Fresh aromas reminiscent of lemon and grapefruit buttressed by dry fruity mineral notes give it a long and pleasant finish. A sparkling chalkiness successfully cuts through grilled meats while a biting thirst quenching kick to the back of the throat is made possible by an astringency that reveals juxtaposing characteristics like tart citrus and hints of candied fruit.

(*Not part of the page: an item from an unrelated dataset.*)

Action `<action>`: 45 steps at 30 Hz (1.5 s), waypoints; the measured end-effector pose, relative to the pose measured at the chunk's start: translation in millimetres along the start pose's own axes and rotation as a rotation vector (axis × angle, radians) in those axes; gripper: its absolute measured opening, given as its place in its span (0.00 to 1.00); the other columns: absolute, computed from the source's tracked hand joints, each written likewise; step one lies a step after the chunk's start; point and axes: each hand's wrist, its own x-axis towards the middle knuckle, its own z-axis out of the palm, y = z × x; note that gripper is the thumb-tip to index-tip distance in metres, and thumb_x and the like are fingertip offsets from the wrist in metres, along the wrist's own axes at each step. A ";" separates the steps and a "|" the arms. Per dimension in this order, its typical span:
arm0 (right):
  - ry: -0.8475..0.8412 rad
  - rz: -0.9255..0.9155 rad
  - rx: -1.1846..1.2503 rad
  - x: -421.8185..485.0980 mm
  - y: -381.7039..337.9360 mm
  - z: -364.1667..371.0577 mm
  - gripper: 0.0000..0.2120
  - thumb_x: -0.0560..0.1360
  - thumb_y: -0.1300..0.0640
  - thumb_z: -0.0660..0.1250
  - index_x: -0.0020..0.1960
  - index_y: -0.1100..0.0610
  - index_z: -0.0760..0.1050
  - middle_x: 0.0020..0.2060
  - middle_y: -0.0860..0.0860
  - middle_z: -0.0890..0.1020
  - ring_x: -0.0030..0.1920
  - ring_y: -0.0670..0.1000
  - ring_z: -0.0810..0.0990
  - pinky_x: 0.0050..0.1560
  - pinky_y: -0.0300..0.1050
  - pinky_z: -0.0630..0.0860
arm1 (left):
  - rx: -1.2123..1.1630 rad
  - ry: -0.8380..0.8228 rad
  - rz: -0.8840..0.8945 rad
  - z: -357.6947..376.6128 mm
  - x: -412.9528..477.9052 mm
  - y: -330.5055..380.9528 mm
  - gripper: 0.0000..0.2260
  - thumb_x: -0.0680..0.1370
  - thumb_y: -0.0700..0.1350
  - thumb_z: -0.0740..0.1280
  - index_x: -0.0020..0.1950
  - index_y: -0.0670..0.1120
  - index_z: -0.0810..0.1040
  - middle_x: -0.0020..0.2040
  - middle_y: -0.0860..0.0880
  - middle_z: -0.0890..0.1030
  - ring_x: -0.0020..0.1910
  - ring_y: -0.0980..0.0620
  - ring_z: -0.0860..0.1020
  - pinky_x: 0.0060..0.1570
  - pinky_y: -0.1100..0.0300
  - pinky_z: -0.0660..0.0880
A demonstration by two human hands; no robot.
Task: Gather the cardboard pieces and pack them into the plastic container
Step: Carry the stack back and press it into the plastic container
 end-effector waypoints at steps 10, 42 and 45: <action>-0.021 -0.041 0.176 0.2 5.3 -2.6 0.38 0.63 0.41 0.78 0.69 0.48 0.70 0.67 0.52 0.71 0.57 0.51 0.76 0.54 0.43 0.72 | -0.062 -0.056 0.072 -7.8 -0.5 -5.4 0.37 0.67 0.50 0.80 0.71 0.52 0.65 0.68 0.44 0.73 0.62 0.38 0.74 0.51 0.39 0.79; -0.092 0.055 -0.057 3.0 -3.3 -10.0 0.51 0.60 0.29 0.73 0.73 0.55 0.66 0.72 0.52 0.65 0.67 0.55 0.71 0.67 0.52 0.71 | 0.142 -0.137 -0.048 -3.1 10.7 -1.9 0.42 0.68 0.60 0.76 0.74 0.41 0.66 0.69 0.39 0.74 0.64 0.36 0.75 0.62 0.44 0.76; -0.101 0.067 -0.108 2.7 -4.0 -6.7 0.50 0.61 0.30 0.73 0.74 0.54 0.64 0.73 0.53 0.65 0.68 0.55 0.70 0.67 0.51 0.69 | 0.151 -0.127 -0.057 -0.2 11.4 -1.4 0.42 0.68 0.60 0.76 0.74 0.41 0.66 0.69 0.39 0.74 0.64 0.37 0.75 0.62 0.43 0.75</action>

This 4th generation estate nestled in the heart of Chablis is planted with vineyard parcels ranging in age from 2 to 65 years totaling 44 acres. After formal training in 2005, the owners’ second daughter Claire has been working here and plans to take over the estate when the time is right. Pneumatically pressed grapes distinctly exhibit well structured honeyed citrus on the nose with astringent lemon drop limestone on the palate. A slight effervescence pervades the mouth feel with a lively heightened minerality strong enough to pair elegantly with sharp cheeses. Even Holds its own after coffee and chocolate.
On one of the largest domaines with over 100 acres of vines in Chablis, Vocorets have made wines for 3 generations still matured in large oak foudres. Michel is now responsible for managing the vineyards while brother Claude is in charge of the wine making.
Controlled alcoholic and malolactic fermentation in stainless steel yields well-balanced structure and clean filtered chalkiness on the mouthfeel stabilizing on the palate with sharp lemon zest and stone fruit notes. Piercing thirst quenching attributes of tart green apple and fresh greens reluctantly yield to fruitier complexities with hints of ripe peach, cherry, and pear along with a crisp melange of spices defined by whatever dish it’s paired with.
Vignoble Dampt Freres represents a collaborative approach to wine making with the domaine encompassing 150 parcels in the 3 valleys of Yonne, Serein, and Armancon.
Vintners here have a long heritage of taking a holistic approach to grape growing embracing environmentally-friendly viticulture in a big way. Cultivating a healthy relationship between vine, soil, climate, and environment means plants become naturally resistant to pests and diseases while grapes ripen at a more even pace. Instead of weed killers, pesticides, or anti-botrytis, natural treatments like nettle and valerian root are used as natural pest deterrents.
This genuine approach in the vineyards sets the stage for an exceptional tasting experience. You get a crystalline hue in the glass with a hefty mouth feel uncharacteristic for a white. Yeast pokes through solid lemon with hints of pear and floral notes. Clean and crisp high minerality is tempered with luscious fruit sugars providing a yin and yang duality of sharp freshness with rich fruit nectars enriched by aging. Cuts through and complements fatty grilled lamb and other meats with aplomb.